It’s the Little Things that Matter

A sermon preached at First Church UCC, Middletown CT on September 18, 2022

https://www.youtube.com/channel/UCu25FHASeNcL0G5SGdRzM7Q

Luke 16:1:13  …..“Whoever is faithful in a very little is faithful also in much; and whoever is dishonest in a very little is dishonest also in much. . .  .

May the words of my mouth and the meditations of our hearts be acceptable in your sight, O God our Rock and our Redeemer.  Amen.

Every three years pastors all over the world shudder to realize that we’re back to this very very strange story about the cheating manager.  It’s not that there is a cheating manager… people cheat, we know that.   What’s strange is how it seems that Jesus approves of his actions…. and that is strange, because it’s really hard to see any part of the way of Jesus here.

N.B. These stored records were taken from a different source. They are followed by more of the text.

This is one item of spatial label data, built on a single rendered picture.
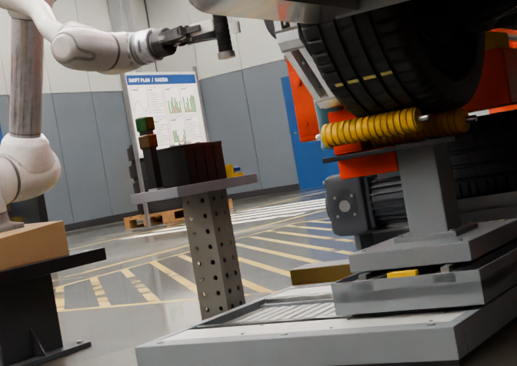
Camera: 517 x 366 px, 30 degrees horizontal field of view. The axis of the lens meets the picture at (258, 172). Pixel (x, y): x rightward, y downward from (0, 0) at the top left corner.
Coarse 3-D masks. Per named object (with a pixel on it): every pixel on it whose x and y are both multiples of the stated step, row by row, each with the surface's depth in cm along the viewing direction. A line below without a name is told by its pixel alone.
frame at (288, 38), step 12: (276, 24) 223; (288, 24) 226; (276, 36) 224; (288, 36) 222; (300, 36) 221; (288, 48) 224; (300, 48) 223; (300, 60) 228; (312, 60) 225; (300, 72) 229; (312, 72) 233; (312, 84) 232; (324, 84) 230; (312, 96) 235; (324, 96) 234; (324, 108) 239
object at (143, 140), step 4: (140, 136) 272; (144, 136) 271; (148, 136) 271; (152, 136) 272; (140, 140) 272; (144, 140) 271; (148, 140) 271; (152, 140) 272; (156, 140) 273; (140, 144) 272; (144, 144) 272; (148, 144) 271; (152, 144) 272; (156, 144) 273; (140, 148) 273; (144, 148) 272
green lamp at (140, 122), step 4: (148, 116) 272; (136, 120) 272; (140, 120) 272; (144, 120) 271; (148, 120) 272; (152, 120) 273; (136, 124) 272; (140, 124) 272; (144, 124) 271; (148, 124) 272; (152, 124) 273; (136, 128) 273; (140, 128) 272; (144, 128) 271; (148, 128) 271; (152, 128) 273

Let me pause and give you a little scholarly background… because I think we can all agree, something’s not quite all there about this reading.  The scholars tell us that this section (the technical word is pericope)  is kind of a mishmash.  Even the greatest scholars of the Bible don’t really understand all about this pericope.  Personally, I think that Luke was getting tired; it was the end of the week, and so he didn’t really think through everything, and assumes things that we just don’t know.  But it does seem clear that he’s trying to tell us that Jesu thinks that wealth burdens the wealthy.  The cheating steward works to use his master’s money, for instance, to put others under obligation to him…. in other words, getting this new money puts people into debt, moral debt, ethical debt… but it’s not a free gift.  In fact, it’s a bribe, intended to purchase their support in the future.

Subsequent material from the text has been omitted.